Como observa Latour cuando, en Face à Gaïa, intenta caracterizar los diversos aspectos del sentimiento de «desconexión» que nos paraliza frente a los eventos actuales, nada está en la escala justa. No solo se trata, entonces, de una «crisis» en el tiempo y en el espacio, sino de una confusión feroz del tiempo y del espacio21. Este fenómeno de un colapso generalizado de las escalas espaciales y temporales (el interés contemporáneo por los fractales no parece ser accidental) anuncia el surgimiento de una continuidad o una convergencia crítica entre los ritmos de la naturaleza y de la cultura, señal de un inminente «cambio de fase» en la experiencia histórica humana. De este modo, nos vemos forzados a reconocer (una vez más la doble torsión levistraussiana) el advenimiento de otra continuidad, una «posterioridad» cuasi freudiana, o mejor, una continuidad por venir del presente moderno con el pasado no-moderno: una continuidad mitológica o, en otras palabras, cosmopolítica. Así, el tiempo histórico parece estar a punto de volver a entrar en resonancia con el tiempo meteorológico o «ecológico»22, pero ahora ya no en los términos arcaicos de los ritmos estacionales, sino por el contrario, en los tiempos de la disrupción de los ciclos y la irrupción de los cataclismos. El espacio psicológico se va volviendo coextensivo con el espacio ecológico, pero ahora ya no como control mágico del ambiente, sino como «el pánico frío» (Stengers) suscitado por la enorme distancia entre conocimiento científico e impotencia política, esto es, entre nuestra capacidad (científica) de imaginar el fin del mundo y nuestra incapacidad (política) de imaginar el fin del capitalismo, por evocar la tan citada boutade de Fredric Jameson. 

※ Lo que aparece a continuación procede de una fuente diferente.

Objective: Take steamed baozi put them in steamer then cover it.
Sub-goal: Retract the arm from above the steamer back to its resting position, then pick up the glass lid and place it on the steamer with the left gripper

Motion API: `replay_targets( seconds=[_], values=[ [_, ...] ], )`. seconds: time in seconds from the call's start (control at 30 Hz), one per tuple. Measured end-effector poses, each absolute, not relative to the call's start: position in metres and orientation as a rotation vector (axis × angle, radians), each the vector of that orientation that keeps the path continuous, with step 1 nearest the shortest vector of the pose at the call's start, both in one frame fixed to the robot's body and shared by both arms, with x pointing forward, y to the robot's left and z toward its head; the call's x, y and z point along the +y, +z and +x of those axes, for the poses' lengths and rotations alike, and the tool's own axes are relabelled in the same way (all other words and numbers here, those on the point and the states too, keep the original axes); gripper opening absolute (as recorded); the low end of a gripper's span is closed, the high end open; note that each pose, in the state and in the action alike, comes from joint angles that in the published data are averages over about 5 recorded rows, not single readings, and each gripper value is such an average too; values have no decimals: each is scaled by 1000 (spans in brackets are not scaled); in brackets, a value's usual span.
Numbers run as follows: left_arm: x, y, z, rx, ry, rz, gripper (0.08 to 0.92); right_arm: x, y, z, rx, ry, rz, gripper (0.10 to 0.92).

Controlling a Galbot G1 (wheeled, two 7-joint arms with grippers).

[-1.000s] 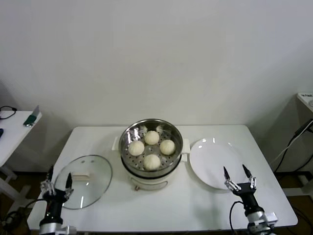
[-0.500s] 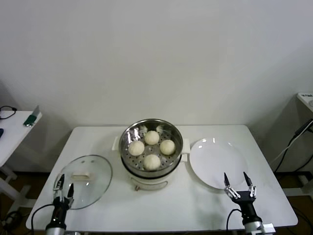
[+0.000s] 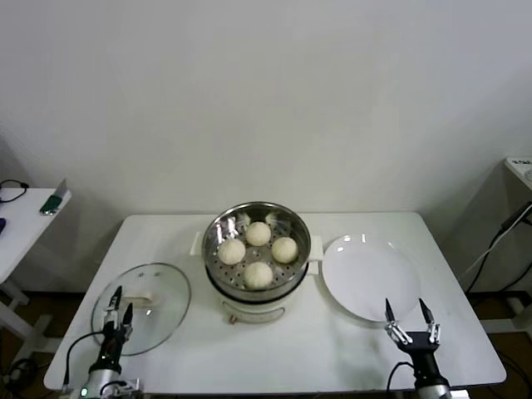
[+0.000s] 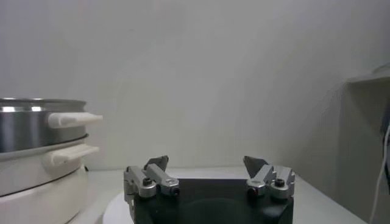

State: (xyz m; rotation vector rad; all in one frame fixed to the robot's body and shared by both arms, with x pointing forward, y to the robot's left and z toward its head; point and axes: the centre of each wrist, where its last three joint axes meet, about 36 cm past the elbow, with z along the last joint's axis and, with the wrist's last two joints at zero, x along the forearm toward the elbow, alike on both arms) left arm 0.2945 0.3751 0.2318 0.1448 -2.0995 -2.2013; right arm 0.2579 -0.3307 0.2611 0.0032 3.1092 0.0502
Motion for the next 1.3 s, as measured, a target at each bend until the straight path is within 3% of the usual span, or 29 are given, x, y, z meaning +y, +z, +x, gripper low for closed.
replay_targets(
  seconds=[0.13,0.23,0.93,1.13,1.3],
  values=[
    [379,230,308,-2096,-2210,145,807,-331,261,256,3106,51,19,823],
    [382,229,317,-2098,-2211,141,744,-331,261,255,3104,54,31,823],
    [400,212,327,-2133,-2181,42,146,-330,268,265,3080,56,53,823],
    [399,219,325,-2151,-2160,45,135,-330,268,266,3077,54,59,823],
    [399,245,328,-2190,-2124,104,135,-329,268,267,3072,48,59,823]
  ],
)
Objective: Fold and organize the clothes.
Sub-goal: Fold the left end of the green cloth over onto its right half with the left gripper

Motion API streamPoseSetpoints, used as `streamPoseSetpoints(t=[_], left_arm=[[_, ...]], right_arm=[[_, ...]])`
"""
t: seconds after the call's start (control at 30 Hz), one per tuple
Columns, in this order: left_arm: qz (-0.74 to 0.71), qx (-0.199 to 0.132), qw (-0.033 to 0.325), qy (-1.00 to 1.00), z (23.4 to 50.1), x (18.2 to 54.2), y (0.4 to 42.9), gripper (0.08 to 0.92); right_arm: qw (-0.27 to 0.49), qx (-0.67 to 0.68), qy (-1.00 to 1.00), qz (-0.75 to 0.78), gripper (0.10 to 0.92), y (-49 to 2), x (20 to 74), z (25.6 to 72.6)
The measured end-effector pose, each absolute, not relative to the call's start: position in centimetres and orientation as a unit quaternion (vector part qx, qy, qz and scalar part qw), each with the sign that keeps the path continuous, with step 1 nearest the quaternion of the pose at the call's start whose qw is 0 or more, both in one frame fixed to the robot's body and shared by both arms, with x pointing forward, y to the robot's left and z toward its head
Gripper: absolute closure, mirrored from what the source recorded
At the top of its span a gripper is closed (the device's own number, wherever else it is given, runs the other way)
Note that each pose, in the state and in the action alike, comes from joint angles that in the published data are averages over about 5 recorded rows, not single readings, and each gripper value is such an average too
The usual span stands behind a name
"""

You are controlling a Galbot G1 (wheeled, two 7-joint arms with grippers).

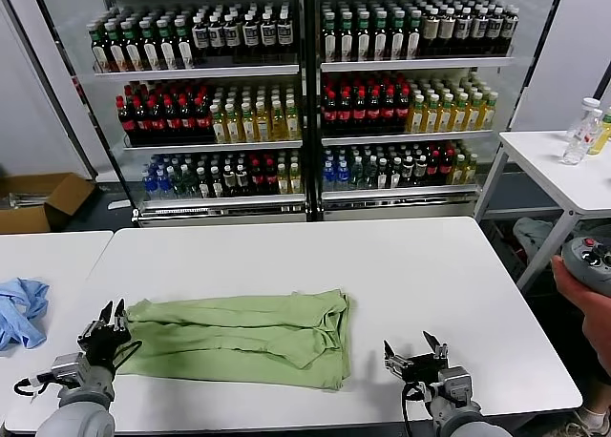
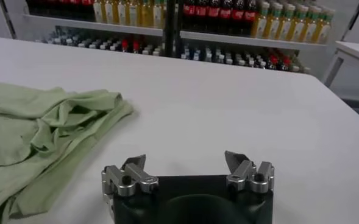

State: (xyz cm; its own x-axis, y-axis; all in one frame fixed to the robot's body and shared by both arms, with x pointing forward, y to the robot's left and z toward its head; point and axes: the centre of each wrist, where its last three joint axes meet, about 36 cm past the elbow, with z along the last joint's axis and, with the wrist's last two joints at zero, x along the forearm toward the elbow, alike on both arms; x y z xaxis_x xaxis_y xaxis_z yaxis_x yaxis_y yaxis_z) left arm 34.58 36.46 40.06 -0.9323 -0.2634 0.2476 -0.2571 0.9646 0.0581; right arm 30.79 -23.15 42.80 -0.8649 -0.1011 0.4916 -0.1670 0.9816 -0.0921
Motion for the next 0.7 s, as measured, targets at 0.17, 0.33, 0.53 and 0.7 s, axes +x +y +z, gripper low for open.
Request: streamPoseSetpoints(t=[0.17,0.33,0.53,0.7], left_arm=[[-0.005,0.123,0.141,-0.982,40.2,35.0,36.2,0.524],[0.008,0.104,0.159,-0.982,39.7,35.4,35.2,0.377],[0.004,0.102,0.176,-0.979,38.7,35.9,34.6,0.216],[-0.014,0.12,0.189,-0.975,38.0,36.2,35.0,0.179]], right_arm=[[0.251,0.068,-0.963,0.065,0.2,-23.2,30.8,42.8],[0.251,0.067,-0.964,0.064,0.2,-23.2,30.8,42.9],[0.25,0.065,-0.964,0.064,0.2,-23.4,30.8,42.9],[0.25,0.065,-0.964,0.062,0.2,-23.3,30.8,42.9]])
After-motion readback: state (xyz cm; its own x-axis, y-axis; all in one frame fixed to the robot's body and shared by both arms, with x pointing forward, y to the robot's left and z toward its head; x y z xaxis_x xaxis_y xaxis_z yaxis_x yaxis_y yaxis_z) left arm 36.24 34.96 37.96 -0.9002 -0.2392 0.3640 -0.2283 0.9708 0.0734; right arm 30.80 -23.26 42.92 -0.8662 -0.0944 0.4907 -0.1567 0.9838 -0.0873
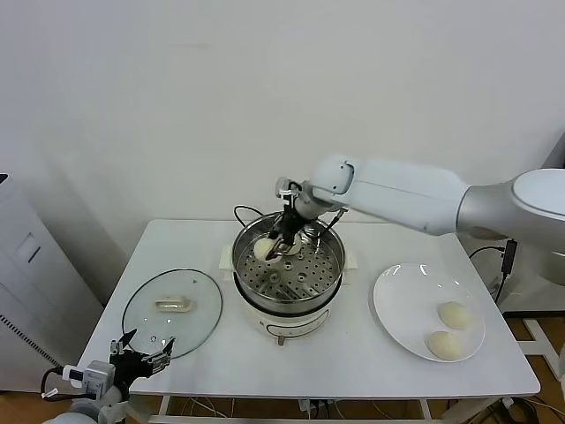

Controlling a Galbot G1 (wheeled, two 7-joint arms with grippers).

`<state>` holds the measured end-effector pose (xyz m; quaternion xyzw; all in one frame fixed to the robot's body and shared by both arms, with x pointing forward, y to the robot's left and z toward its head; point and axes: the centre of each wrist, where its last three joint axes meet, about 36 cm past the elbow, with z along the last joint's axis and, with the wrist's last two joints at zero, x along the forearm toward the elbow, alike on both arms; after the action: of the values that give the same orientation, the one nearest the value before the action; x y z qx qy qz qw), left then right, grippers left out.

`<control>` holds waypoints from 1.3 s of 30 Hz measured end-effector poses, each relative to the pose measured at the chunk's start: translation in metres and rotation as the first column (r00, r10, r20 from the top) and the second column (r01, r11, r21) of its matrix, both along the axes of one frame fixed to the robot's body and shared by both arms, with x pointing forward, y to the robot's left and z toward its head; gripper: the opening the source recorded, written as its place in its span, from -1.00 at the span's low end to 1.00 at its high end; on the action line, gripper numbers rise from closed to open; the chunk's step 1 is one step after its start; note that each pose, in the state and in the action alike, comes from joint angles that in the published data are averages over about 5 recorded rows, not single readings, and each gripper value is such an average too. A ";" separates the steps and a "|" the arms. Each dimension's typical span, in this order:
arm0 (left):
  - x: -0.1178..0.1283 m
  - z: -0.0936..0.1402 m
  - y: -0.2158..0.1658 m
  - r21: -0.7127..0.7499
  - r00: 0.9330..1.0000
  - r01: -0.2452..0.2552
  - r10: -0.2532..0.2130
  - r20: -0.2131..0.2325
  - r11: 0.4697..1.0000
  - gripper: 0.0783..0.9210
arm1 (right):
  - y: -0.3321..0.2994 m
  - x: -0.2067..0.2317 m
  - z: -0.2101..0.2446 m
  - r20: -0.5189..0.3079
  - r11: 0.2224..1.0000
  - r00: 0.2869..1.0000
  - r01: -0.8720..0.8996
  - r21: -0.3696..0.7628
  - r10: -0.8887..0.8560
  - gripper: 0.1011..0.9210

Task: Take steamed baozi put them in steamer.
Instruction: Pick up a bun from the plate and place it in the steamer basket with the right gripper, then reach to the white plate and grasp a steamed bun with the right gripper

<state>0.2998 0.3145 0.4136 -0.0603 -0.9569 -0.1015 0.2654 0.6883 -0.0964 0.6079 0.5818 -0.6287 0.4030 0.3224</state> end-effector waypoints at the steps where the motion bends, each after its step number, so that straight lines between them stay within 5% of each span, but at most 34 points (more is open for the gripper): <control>1: 0.000 0.000 0.000 0.000 1.000 0.000 0.000 0.000 1.000 0.77 | 0.003 0.000 -0.004 -0.001 1.000 1.000 0.000 -0.002 0.000 -0.09; 11: -0.001 0.000 0.001 0.001 1.000 0.002 -0.002 0.000 1.000 0.77 | 0.020 -0.002 -0.030 -0.009 1.000 1.000 0.013 -0.025 -0.013 -0.04; 25: -0.002 0.002 0.001 -0.003 1.000 0.000 0.001 0.004 1.000 0.77 | 0.020 -0.001 -0.027 0.005 0.999 1.000 0.017 -0.033 -0.017 0.74; 39: -0.004 0.005 -0.002 -0.009 1.000 0.001 -0.001 0.010 1.000 0.77 | -0.104 -0.006 0.061 0.054 0.990 0.999 0.003 -0.139 0.005 0.76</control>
<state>0.2956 0.3127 0.4184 -0.0616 -0.9585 -0.0979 0.2604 0.6819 -0.2002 0.6685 0.5471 -0.6072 0.4615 0.3449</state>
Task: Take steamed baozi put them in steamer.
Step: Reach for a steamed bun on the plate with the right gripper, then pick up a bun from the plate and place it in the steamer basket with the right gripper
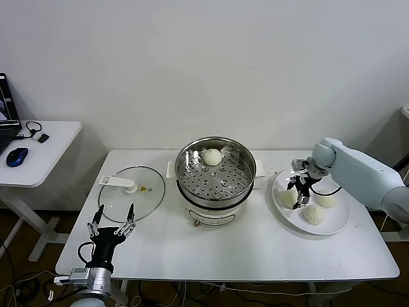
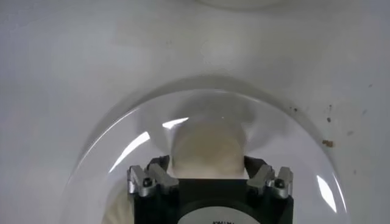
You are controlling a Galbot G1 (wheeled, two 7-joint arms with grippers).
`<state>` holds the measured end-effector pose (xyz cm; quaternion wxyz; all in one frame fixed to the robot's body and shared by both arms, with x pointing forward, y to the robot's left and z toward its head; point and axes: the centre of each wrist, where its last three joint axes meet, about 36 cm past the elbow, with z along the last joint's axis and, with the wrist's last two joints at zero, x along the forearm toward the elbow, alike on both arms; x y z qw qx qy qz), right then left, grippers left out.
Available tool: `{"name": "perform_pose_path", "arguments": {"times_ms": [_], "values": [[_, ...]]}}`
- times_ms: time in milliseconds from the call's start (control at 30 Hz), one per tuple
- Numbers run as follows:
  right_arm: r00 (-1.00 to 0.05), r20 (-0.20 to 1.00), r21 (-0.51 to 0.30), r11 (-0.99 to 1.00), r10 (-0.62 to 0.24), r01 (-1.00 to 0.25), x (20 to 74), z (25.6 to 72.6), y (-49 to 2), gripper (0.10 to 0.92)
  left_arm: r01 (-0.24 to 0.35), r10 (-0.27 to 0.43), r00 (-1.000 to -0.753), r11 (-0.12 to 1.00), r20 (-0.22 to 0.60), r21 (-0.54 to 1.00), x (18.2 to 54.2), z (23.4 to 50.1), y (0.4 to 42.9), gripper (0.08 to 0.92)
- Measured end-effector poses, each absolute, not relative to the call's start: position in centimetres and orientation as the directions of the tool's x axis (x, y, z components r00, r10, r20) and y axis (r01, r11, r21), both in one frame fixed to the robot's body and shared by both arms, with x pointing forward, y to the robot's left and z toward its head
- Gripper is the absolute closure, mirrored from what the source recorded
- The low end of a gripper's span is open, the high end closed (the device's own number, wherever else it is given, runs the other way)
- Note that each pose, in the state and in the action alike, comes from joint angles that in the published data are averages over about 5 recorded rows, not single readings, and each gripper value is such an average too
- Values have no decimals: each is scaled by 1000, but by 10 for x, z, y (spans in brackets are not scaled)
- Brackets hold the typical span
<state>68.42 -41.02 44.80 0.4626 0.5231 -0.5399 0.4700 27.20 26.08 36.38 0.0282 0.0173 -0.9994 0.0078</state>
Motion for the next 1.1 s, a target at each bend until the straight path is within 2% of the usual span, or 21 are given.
{"name": "perform_pose_path", "arguments": {"times_ms": [333,600,833,1100], "values": [[-28,991,-26,12,-132,-1000,685,459,-413,303,-37,-36,-998,999,58,-20,271,363,259,177],[-46,989,-46,5,-141,-999,691,490,-411,310,-40,-38,-998,999,58,-23,271,363,259,177],[-78,983,-82,-16,-167,-997,699,539,-398,310,-40,-39,-998,999,54,-23,273,364,257,177],[-123,968,-137,-50,-221,-989,710,619,-365,307,-34,-34,-998,999,47,-13,276,366,254,177]]}}
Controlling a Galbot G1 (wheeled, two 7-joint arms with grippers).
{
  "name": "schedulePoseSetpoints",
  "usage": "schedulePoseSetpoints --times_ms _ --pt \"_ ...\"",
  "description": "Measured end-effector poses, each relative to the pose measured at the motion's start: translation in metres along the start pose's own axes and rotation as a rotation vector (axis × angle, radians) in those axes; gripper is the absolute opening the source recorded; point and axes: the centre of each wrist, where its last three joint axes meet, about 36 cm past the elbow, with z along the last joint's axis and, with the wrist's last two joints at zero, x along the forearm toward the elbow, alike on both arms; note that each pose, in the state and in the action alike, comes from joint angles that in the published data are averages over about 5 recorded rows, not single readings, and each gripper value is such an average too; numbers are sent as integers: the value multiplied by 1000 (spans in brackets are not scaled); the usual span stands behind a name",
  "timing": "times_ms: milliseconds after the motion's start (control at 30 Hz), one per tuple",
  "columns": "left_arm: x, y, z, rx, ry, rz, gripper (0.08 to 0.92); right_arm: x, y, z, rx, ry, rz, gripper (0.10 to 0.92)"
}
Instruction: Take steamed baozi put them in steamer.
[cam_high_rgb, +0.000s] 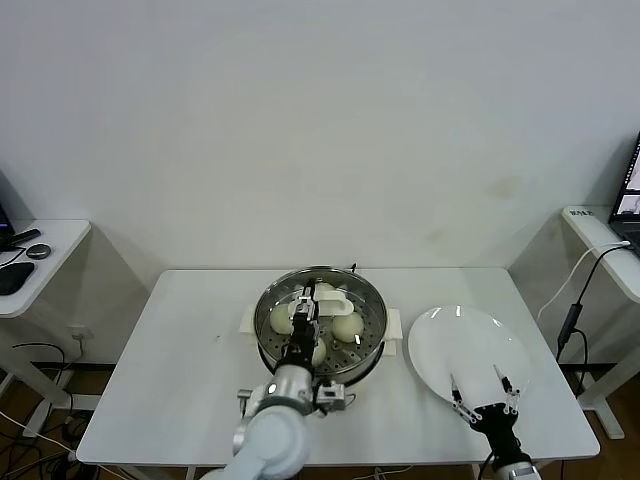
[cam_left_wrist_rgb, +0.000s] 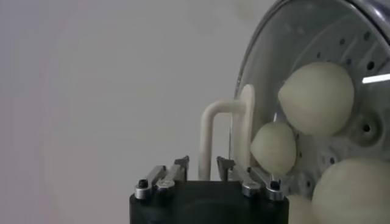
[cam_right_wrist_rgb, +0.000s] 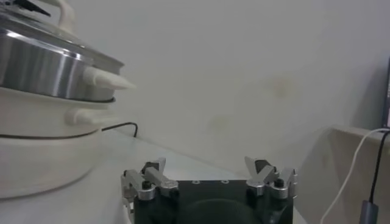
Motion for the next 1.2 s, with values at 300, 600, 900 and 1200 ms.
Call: schedulePoseSetpoints --times_ms 300,600,900,1200 --pt "69 26 26 396 -107 29 789 3 6 0 -14 6 -14 823" --pt "139 31 77 893 -92 -26 823 5 10 -8 -66 3 -48 823" --pt "188 14 105 1235 54 -100 823 16 -1 -23 -138 55 -106 823" --pt "217 -25 134 1347 161 -103 823 31 -12 -47 -204 137 -151 823"
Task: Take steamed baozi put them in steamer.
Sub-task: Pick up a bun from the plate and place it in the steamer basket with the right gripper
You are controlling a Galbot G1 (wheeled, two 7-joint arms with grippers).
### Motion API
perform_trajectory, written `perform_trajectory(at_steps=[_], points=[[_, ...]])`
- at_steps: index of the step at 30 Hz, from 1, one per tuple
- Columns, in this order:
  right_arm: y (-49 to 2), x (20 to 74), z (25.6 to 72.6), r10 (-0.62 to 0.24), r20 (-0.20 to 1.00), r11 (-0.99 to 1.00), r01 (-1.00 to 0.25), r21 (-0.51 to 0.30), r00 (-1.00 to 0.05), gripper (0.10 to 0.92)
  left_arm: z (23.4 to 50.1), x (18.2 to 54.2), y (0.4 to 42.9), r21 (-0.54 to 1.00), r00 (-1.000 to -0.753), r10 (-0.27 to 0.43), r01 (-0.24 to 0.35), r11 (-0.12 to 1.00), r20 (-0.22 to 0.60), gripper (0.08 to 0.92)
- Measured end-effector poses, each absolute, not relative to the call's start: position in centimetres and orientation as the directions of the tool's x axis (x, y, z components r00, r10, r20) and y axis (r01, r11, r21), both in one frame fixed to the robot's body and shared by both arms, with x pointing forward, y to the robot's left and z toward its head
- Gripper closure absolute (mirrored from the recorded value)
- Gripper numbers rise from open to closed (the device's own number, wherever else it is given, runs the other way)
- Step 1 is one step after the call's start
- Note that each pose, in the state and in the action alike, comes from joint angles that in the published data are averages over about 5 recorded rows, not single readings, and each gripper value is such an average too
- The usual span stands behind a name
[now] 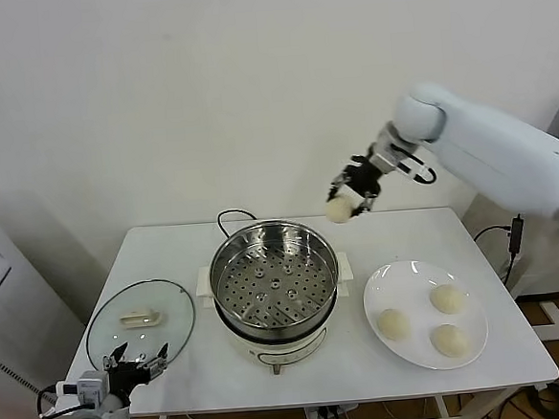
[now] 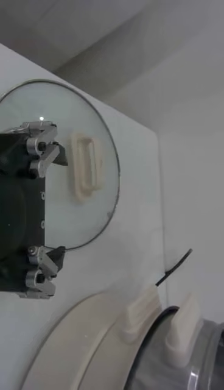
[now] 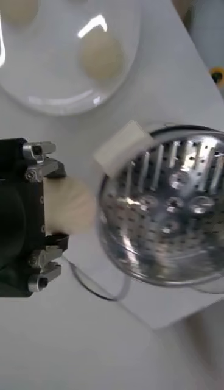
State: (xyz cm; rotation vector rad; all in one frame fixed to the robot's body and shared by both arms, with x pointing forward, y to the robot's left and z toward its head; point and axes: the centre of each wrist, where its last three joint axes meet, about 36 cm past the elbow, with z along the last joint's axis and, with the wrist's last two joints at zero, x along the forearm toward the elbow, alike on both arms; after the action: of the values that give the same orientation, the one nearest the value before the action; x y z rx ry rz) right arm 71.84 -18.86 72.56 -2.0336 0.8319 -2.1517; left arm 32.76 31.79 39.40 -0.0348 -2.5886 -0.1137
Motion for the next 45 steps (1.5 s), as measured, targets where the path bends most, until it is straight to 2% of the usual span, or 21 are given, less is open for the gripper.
perform_trajectory(at_steps=[7, 14, 23, 35, 40, 45], points=[[-12.5, 71.6, 71.4, -0.362, 0.929, -0.919, -0.138, -0.370, -0.078, 0.461, 39.2, 32.6, 31.7, 0.075, -0.849, -0.006, 0.040, 0.996, 0.529, 0.177], [-8.9, 71.3, 68.4, -0.301, 0.951, -0.952, -0.043, -0.304, -0.074, 0.458, 38.9, 32.5, 31.8, 0.078, -0.846, -0.014, 0.033, 0.996, 0.534, 0.177], [-6.1, 71.0, 64.4, -0.246, 0.963, -0.969, -0.005, -0.248, -0.110, 0.461, 39.3, 32.8, 31.8, 0.080, -0.850, -0.014, 0.033, 0.996, 0.527, 0.177], [-4.2, 70.6, 60.7, -0.215, 0.964, -0.976, 0.004, -0.217, -0.156, 0.459, 39.3, 32.8, 31.6, 0.076, -0.851, -0.012, 0.033, 0.997, 0.526, 0.177], [-4.0, 70.5, 59.8, -0.209, 0.964, -0.978, 0.004, -0.211, -0.163, 0.403, 39.4, 32.8, 31.6, 0.076, -0.851, -0.012, 0.033, 0.997, 0.525, 0.177], [-4.2, 70.5, 59.6, -0.210, 0.963, -0.977, 0.004, -0.212, -0.168, 0.267, 39.4, 32.8, 31.6, 0.076, -0.851, -0.012, 0.033, 0.997, 0.524, 0.177]])
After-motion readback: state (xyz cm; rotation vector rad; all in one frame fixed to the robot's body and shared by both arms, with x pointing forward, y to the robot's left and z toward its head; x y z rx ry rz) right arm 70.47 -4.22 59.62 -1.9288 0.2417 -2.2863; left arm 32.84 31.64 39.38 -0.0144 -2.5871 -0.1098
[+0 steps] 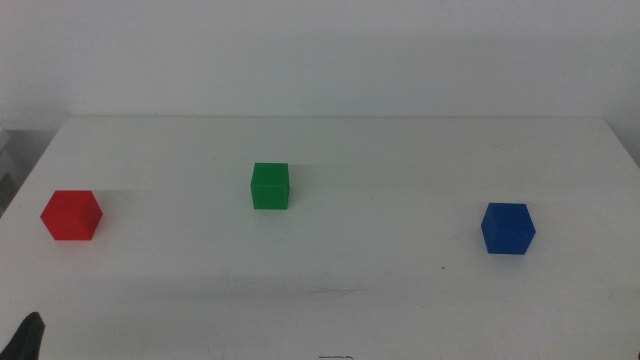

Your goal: Stack red cubes first, then green, then blue cubes in a specific spot.

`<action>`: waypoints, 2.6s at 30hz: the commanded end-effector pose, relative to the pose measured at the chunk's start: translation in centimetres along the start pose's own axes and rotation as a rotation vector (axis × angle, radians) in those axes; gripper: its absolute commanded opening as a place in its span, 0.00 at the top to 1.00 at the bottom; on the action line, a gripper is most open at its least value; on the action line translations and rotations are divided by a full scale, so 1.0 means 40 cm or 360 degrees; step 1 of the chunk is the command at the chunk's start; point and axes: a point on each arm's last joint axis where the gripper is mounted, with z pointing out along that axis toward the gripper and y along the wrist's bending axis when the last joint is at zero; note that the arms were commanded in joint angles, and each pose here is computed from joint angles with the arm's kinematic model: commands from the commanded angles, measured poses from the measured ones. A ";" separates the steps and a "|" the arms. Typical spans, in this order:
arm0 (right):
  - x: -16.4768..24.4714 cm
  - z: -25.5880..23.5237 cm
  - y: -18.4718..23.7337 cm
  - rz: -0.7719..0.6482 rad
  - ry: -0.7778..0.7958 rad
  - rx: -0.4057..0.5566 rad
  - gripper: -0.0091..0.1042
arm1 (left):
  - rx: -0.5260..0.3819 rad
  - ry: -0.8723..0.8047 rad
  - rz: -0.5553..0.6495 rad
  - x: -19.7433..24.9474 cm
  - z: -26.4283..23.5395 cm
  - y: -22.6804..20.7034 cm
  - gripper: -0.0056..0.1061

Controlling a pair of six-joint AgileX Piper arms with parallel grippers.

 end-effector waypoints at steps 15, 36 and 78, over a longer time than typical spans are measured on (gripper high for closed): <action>-0.031 -0.007 -0.002 -0.0047 -0.0157 0.0018 0.20 | -0.0262 -0.0172 -0.0034 -0.027 -0.007 0.023 0.11; -0.031 -0.007 -0.002 -0.0047 -0.0157 0.0018 0.20 | -0.0376 0.0667 -0.0167 -0.363 0.109 0.087 0.11; -0.031 -0.007 -0.002 -0.0047 -0.0157 0.0018 0.20 | 0.0069 0.1649 0.0159 -0.473 0.578 0.171 0.11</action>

Aparentemente, entonces, no solo estamos al borde del retorno a una «condición premoderna» sino que también, frente al choque con Gaia, nos veremos todavía más desamparados de lo que lo estaba el así llamado «hombre primitivo» frente al poder de la Naturaleza, ya que al menos aquel «se encontraba protegido –y en cierta medida liberado– por el almohadón amortiguante de sus sueños»23. Nuestras pesadillas, por el contrario, nos aterrorizarían en plena vigilia… aunque la sensación de estar despiertos quizás sea solo una pesadilla más.

Deborah Danowski


Eduardo Viveiros de Castro

This is really happening /happening / happening.Thom Yorke


Nota: este artículo es un fragmento del libro ¿Hay mundo por venir? Ensayo sobre los miedos y los fines (Caja Negra, Buenos Aires, 2019). Traducción del inglés de Rodrigo Álvarez.